- [Your assignment] Leave every picture behind and copy the rest of the entries below exactly.

Items listed in a dataset:

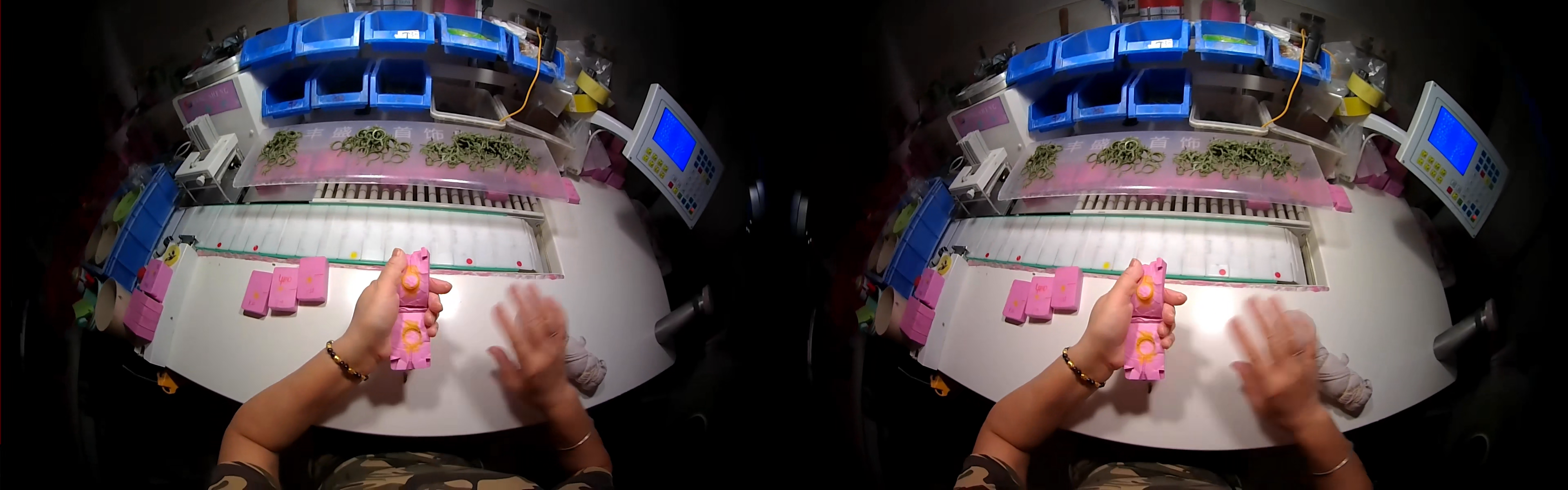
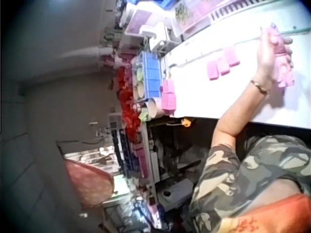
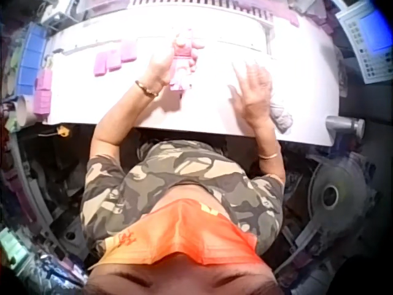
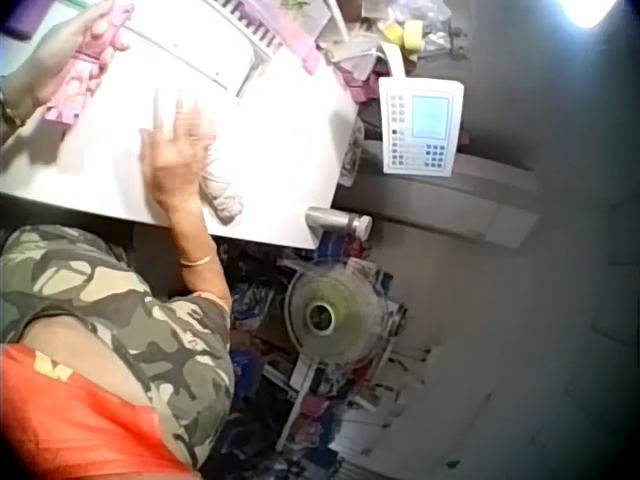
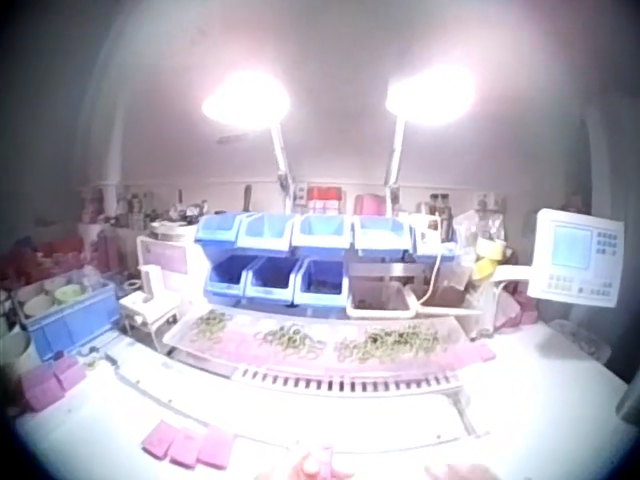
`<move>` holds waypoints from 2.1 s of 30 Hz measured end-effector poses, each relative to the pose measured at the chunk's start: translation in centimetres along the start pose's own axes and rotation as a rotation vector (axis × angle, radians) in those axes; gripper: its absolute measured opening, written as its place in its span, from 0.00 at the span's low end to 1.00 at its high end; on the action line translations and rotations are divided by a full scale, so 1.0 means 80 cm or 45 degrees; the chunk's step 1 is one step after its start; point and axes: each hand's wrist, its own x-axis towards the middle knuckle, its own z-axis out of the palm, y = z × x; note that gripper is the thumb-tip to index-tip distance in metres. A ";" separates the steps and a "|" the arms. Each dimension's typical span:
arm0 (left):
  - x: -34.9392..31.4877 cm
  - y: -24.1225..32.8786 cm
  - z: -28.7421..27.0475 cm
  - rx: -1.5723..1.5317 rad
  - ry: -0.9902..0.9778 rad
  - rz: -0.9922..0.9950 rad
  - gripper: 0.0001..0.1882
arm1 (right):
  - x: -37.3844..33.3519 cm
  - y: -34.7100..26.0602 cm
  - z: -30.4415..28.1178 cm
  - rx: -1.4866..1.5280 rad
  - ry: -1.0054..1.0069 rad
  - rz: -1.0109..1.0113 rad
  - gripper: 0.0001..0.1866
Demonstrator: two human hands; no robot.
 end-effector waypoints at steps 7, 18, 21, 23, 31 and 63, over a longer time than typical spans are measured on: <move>-0.001 -0.015 0.015 0.038 -0.021 -0.032 0.34 | -0.032 0.064 -0.023 0.233 -0.402 0.255 0.40; -0.002 -0.037 0.029 -0.084 0.099 0.019 0.30 | 0.053 -0.019 -0.043 -0.316 0.358 -0.255 0.24; -0.010 -0.040 0.020 0.000 0.038 0.067 0.25 | 0.048 -0.040 0.001 -0.142 0.196 -0.304 0.26; -0.022 -0.051 0.015 0.318 0.259 0.021 0.25 | 0.045 -0.030 -0.002 -0.034 0.084 -0.360 0.27; -0.028 -0.028 0.008 0.070 0.032 -0.024 0.28 | 0.095 -0.011 -0.057 -0.044 0.449 -0.116 0.27; -0.045 0.005 0.003 0.632 -0.042 1.334 0.36 | 0.057 -0.086 -0.024 0.042 0.135 -0.420 0.24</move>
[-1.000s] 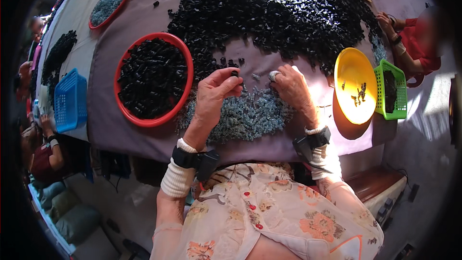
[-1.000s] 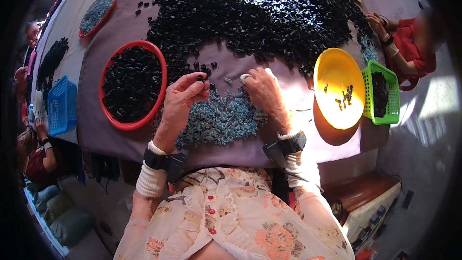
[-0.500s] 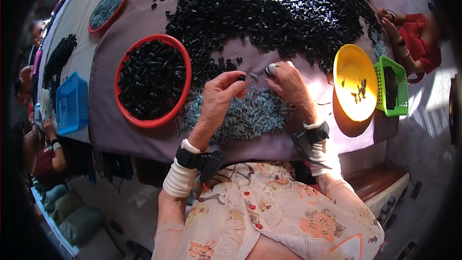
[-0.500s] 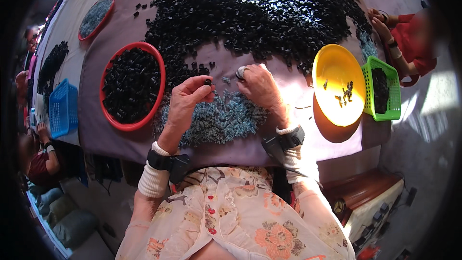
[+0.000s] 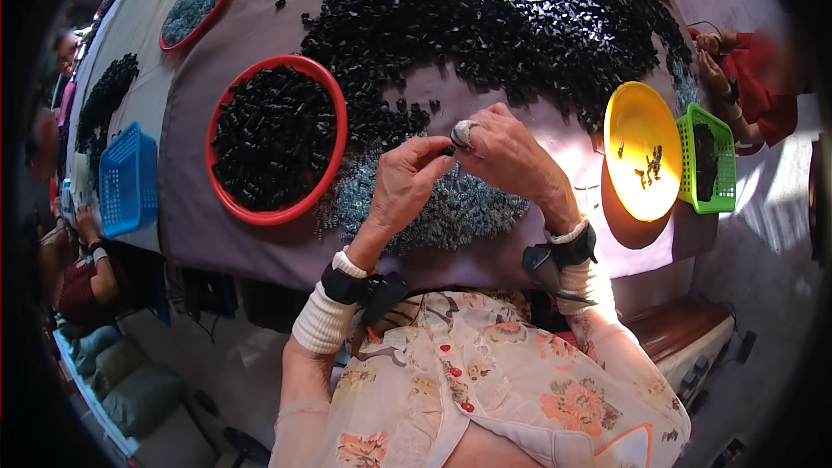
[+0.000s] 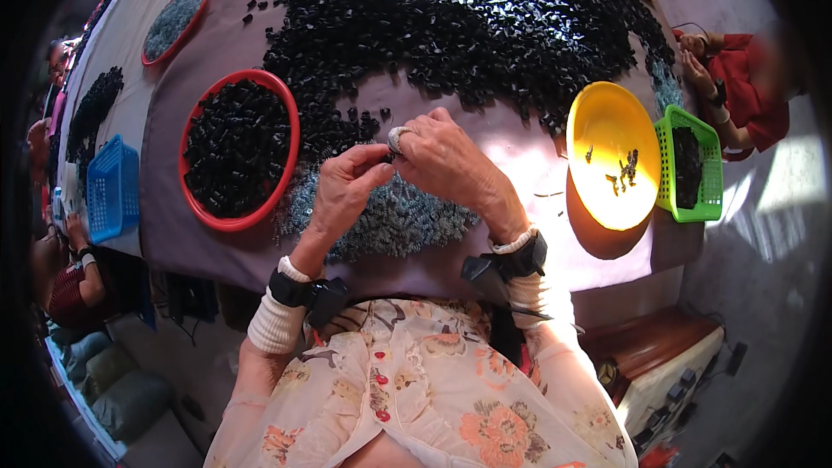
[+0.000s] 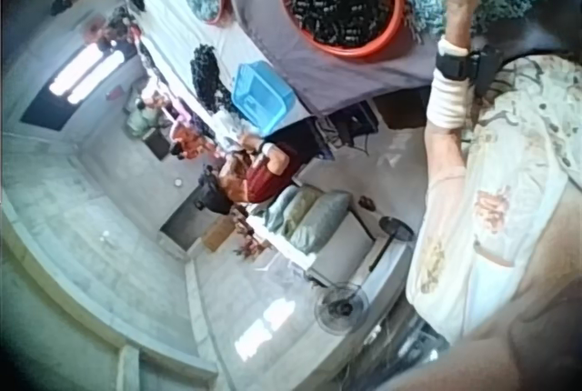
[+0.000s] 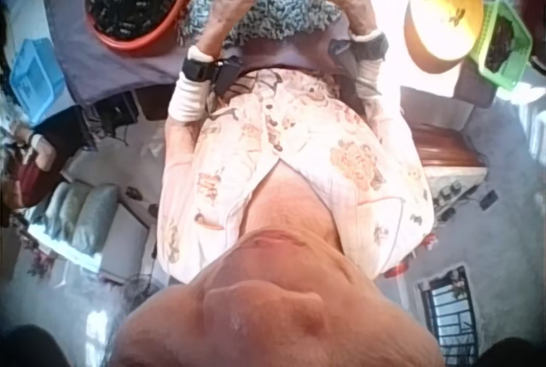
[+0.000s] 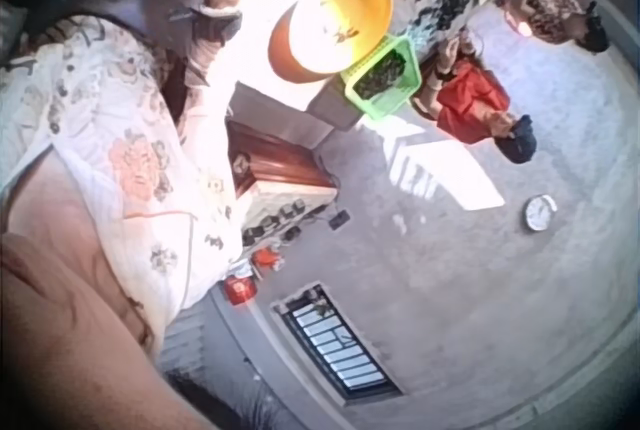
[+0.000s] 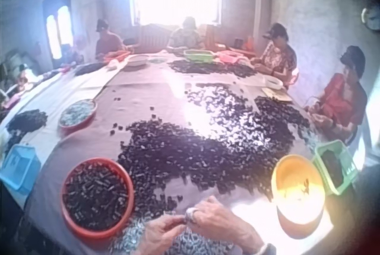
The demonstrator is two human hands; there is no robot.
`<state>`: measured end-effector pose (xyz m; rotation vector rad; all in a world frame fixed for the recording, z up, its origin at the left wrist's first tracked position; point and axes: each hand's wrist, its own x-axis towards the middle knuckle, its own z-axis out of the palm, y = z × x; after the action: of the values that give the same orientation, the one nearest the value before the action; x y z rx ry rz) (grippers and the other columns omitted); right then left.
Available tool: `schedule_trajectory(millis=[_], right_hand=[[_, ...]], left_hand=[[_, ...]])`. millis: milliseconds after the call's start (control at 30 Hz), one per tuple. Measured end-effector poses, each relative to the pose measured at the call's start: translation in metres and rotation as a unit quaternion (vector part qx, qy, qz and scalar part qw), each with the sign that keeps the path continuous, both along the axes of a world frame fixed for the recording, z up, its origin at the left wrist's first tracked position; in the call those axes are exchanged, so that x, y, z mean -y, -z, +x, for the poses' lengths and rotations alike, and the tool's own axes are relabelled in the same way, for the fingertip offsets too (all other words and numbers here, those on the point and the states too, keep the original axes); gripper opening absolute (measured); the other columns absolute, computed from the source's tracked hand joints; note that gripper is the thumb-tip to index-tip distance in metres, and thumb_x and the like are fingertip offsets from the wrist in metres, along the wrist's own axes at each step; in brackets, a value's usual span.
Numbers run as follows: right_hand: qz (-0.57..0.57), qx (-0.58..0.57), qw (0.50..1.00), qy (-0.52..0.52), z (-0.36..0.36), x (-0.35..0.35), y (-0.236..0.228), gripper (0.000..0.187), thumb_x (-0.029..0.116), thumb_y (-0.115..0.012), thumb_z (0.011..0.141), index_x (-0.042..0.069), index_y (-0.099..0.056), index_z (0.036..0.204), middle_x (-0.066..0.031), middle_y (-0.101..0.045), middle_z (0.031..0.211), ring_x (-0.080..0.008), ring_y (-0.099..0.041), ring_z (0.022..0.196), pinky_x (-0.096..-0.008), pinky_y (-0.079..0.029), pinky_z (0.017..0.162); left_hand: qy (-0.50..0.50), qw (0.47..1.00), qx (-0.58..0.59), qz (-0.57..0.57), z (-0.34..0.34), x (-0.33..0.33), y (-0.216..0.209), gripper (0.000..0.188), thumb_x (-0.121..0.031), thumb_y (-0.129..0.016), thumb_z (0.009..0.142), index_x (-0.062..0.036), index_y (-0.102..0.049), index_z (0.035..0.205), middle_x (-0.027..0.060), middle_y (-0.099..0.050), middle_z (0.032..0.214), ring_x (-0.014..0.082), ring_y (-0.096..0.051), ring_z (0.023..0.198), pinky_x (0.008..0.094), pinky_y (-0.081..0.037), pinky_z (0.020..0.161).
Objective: Sort and organize small black plastic components on a table.
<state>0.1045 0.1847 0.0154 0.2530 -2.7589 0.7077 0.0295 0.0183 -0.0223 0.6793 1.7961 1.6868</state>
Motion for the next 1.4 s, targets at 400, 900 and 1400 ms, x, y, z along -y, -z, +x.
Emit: schedule_trajectory(millis=[400, 900, 1400], right_hand=[[-0.196, 0.026, 0.980, 0.012, 0.000, 0.008, -0.002, 0.011, 0.002, -0.063, 0.073, 0.003, -0.058, 0.082, -0.0135, -0.059, 0.075, -0.0342, -0.057, 0.073, -0.0393, -0.045, 0.064], [-0.193, 0.067, 0.969, 0.136, -0.033, -0.012, 0.025, 0.011, 0.008, -0.062, 0.080, 0.000, -0.058, 0.087, -0.0158, -0.057, 0.085, -0.0324, -0.060, 0.074, -0.0393, -0.047, 0.063], [-0.002, 0.033, 0.999, 0.014, -0.124, 0.029, 0.048, 0.012, 0.012, -0.063, 0.076, 0.003, -0.058, 0.082, -0.0132, -0.058, 0.083, -0.0354, -0.059, 0.075, -0.0433, -0.047, 0.064]], left_hand=[[0.006, 0.999, 0.037, 0.028, 0.002, 0.001, -0.003, 0.020, -0.002, -0.063, 0.081, 0.0017, -0.066, 0.101, 0.0038, -0.065, 0.084, 0.0071, -0.059, 0.074, 0.0212, -0.048, 0.065], [-0.045, 0.980, 0.176, 0.079, -0.016, 0.013, -0.002, 0.021, -0.007, -0.062, 0.085, 0.0020, -0.064, 0.104, 0.0033, -0.065, 0.081, 0.0085, -0.060, 0.073, 0.0221, -0.050, 0.065], [-0.101, 0.966, 0.224, 0.078, -0.024, 0.036, 0.000, 0.024, -0.008, -0.060, 0.087, 0.0015, -0.060, 0.109, 0.0100, -0.066, 0.097, 0.0147, -0.064, 0.082, 0.0267, -0.054, 0.071]])
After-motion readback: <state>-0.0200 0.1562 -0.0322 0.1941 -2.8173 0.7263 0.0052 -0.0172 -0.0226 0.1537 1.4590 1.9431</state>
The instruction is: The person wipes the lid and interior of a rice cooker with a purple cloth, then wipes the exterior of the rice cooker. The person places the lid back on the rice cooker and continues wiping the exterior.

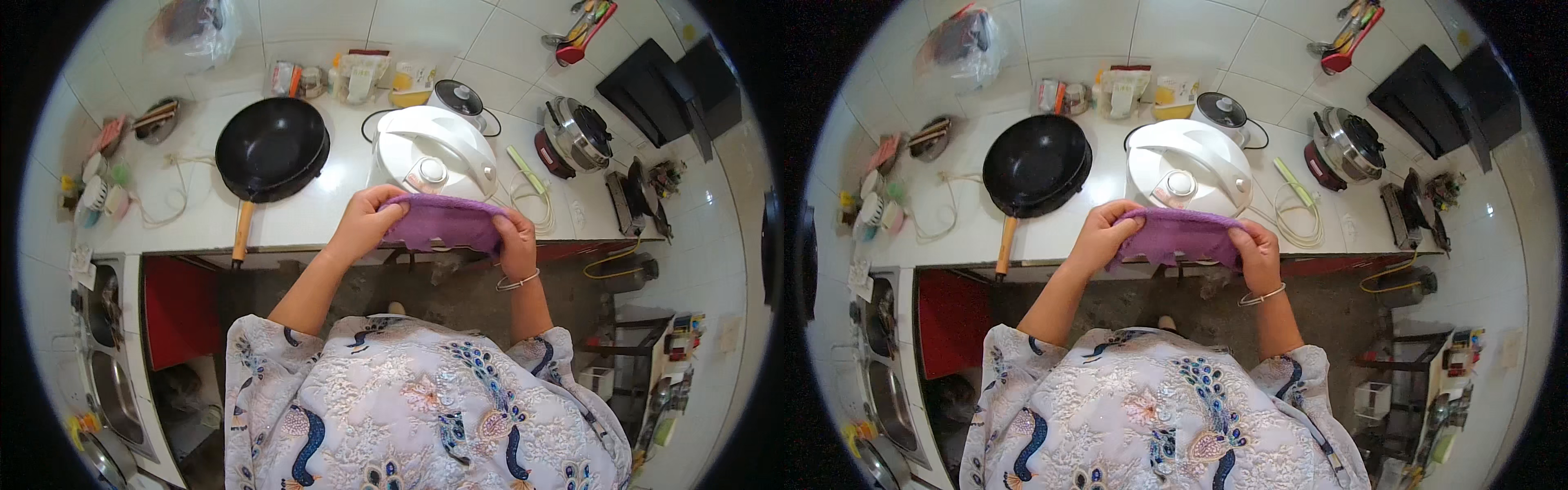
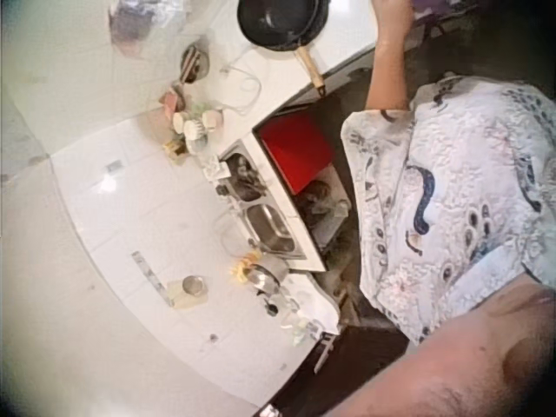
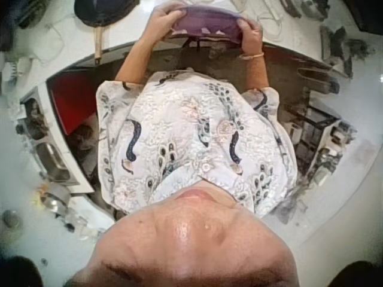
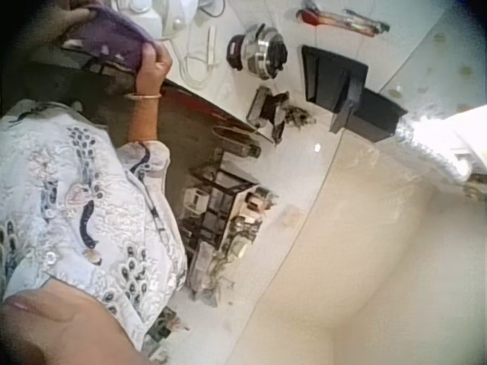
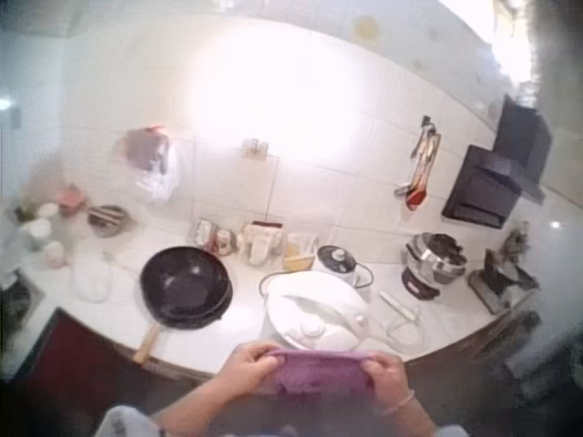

- [Response area]
`<move>` holds waypoints from 2.1 s of 30 Hz measured end-effector poses, each relative to the pose measured at the chunk's start: translation in centimetres along the start pose's own axes and rotation as a rotation vector (axis × angle, radians) in those axes; gripper: its absolute measured opening, written as its place in its span, from 0.00 at the span's low end to 1.00 at its high end; on the action line translations and rotations are divided by a full scale, so 1.0 means 80 cm or 45 degrees; the chunk's step 1 is one step after its start; point and axes: each hand's wrist, its own x-axis towards the middle knuckle, its own z-axis out of the palm, y = z × x; note that gripper is the thumb-tip to index-tip distance in metres. A ";" separates the steps and a "|" the arms. Each dimension's typical span:
arm0 (left):
  - x: -34.9392..31.4877 cm
  - y: -24.1225..32.8786 cm
  - z: -28.7421..27.0475 cm
  - rx: -1.5723..1.5317 rad
  - ry: -0.9902..0.9778 rad
  - rz: -0.9922..0.9950 rad
  - gripper: 0.0001..0.1882
arm1 (right):
  - x: -37.3844..33.3519 cm
  - y: -34.7100..26.0602 cm
  - z: -30.4415..28.1178 cm
  - rx: -1.4866..1.5280 rad
  - ry: -1.0054..1.0069 rad
  - rz: -1.0109..1.0113 rad
  - gripper: 0.0001..0.1866
Demonstrator: two human hands; no robot.
 end-effector waypoints at steps 7, 18, 21, 23, 31 and 63, over a longer time than typical spans are measured on: <move>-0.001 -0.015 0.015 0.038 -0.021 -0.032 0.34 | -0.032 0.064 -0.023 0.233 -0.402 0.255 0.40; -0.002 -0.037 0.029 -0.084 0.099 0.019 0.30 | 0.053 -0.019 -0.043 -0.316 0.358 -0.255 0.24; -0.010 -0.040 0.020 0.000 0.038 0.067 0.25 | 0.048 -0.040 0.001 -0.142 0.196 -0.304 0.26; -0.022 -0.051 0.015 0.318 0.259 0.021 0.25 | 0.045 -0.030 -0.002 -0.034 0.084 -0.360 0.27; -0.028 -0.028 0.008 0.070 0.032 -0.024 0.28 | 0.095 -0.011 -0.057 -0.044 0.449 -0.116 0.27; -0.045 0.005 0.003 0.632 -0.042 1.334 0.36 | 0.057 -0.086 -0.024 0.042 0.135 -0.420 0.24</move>
[-1.000s] 
[-1.000s] 
[-0.500s] 
[-0.500s] 
[+0.000s] 
[+0.000s] 
[+0.000s] 
[+0.000s] 
[+0.000s] 
[+0.000s] 
The demonstrator is two human hands; there is no robot.
`<state>`: measured end-effector pose (xyz m; rotation vector rad; all in a world frame fixed for the recording, z up, its origin at the left wrist's first tracked position; point and axes: each hand's wrist, its own x-axis towards the middle knuckle, its own z-axis out of the palm, y = z × x; after the action: of the values that give the same orientation, the one nearest the value before the action; x y z rx ry rz) (grippers and the other columns omitted); right then left.
Available tool: `schedule_trajectory(millis=[_], right_hand=[[_, ...]], left_hand=[[_, ...]])`. millis: milliseconds after the call's start (control at 30 Hz), one per tuple. Measured end-effector poses, each relative to the pose measured at the call's start: translation in metres and rotation as a unit quaternion (vector part qx, qy, qz and scalar part qw), each with the sign that keeps the path continuous, both along the axes of a world frame fixed for the recording, z up, its origin at the left wrist's first tracked position; in the call those axes are exchanged, so that x, y, z mean -y, -z, +x, for the poses' lengths and rotations alike, and the tool's own axes are relabelled in the same way, for the fingertip offsets too (all other words and numbers here, those on the point and the states too, keep the original axes); gripper opening absolute (measured); the other columns absolute, computed from the source's tracked hand joints; note that gripper is the thumb-tip to index-tip distance in metres, and thumb_x and the like are fingertip offsets from the wrist in metres, along the wrist's own axes at each step; in brackets, a value's usual span.
Numbers run as follows: right_hand: qz (-0.57..0.57), qx (-0.58..0.57), qw (0.50..1.00), qy (-0.52..0.52), z (-0.36..0.36), x (-0.35..0.35), y (-0.236..0.228), gripper (0.000..0.187), thumb_x (-0.029..0.116), thumb_y (-0.115..0.012), thumb_z (0.011..0.141), index_x (-0.042..0.069), index_y (-0.099..0.056), index_z (0.036..0.204), middle_x (-0.066..0.031), middle_y (-0.101..0.045), middle_z (0.031..0.211), ring_x (-0.080..0.008), ring_y (-0.099..0.041), ring_z (0.022..0.196), pinky_x (-0.096..-0.008), pinky_y (-0.079..0.029), pinky_z (0.017..0.162); left_hand: qy (-0.50..0.50), qw (0.47..1.00), qx (-0.58..0.59), qz (-0.57..0.57), z (-0.34..0.34), x (-0.33..0.33), y (-0.216..0.209), gripper (0.000..0.188), thumb_x (-0.121..0.031), thumb_y (-0.129..0.016), thumb_z (0.009..0.142), index_x (-0.062..0.036), index_y (-0.102..0.049), index_z (0.035..0.205), middle_x (-0.027..0.060), middle_y (-0.099..0.050), middle_z (0.032..0.214), ring_x (-0.014..0.082), ring_y (-0.096..0.051), ring_z (0.023..0.198), pinky_x (0.008..0.094), pinky_y (-0.081..0.037), pinky_z (0.020..0.161).
Objective: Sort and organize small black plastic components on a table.
<state>0.1045 0.1847 0.0154 0.2530 -2.7589 0.7077 0.0295 0.0183 -0.0223 0.6793 1.7961 1.6868</state>
Motion for the next 1.4 s, targets at 400, 900 and 1400 ms, x, y, z along -y, -z, +x.
Emit: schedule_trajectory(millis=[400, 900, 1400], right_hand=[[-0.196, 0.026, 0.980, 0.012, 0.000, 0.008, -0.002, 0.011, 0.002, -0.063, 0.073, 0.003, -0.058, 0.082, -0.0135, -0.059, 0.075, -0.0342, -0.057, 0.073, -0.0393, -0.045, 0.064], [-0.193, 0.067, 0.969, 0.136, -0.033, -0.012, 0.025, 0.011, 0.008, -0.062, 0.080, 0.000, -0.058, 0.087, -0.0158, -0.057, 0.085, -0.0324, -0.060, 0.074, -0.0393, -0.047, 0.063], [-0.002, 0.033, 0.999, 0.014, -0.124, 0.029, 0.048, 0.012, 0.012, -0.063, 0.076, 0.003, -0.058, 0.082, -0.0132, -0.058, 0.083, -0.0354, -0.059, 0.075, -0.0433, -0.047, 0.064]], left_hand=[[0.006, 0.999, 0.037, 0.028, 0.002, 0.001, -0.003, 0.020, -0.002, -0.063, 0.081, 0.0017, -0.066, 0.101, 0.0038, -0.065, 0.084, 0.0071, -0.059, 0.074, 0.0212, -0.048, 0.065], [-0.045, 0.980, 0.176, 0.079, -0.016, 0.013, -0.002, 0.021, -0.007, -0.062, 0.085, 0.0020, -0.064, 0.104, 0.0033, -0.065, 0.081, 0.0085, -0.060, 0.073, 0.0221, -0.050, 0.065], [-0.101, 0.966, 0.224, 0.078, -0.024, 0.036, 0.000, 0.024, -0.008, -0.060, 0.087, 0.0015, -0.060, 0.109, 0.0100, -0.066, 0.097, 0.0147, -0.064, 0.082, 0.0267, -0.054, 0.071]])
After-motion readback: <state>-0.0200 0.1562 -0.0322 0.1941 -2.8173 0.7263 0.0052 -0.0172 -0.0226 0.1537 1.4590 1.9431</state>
The instruction is: The person wipes the lid and interior of a rice cooker with a purple cloth, then wipes the exterior of the rice cooker. The person places the lid back on the rice cooker and continues wiping the exterior.

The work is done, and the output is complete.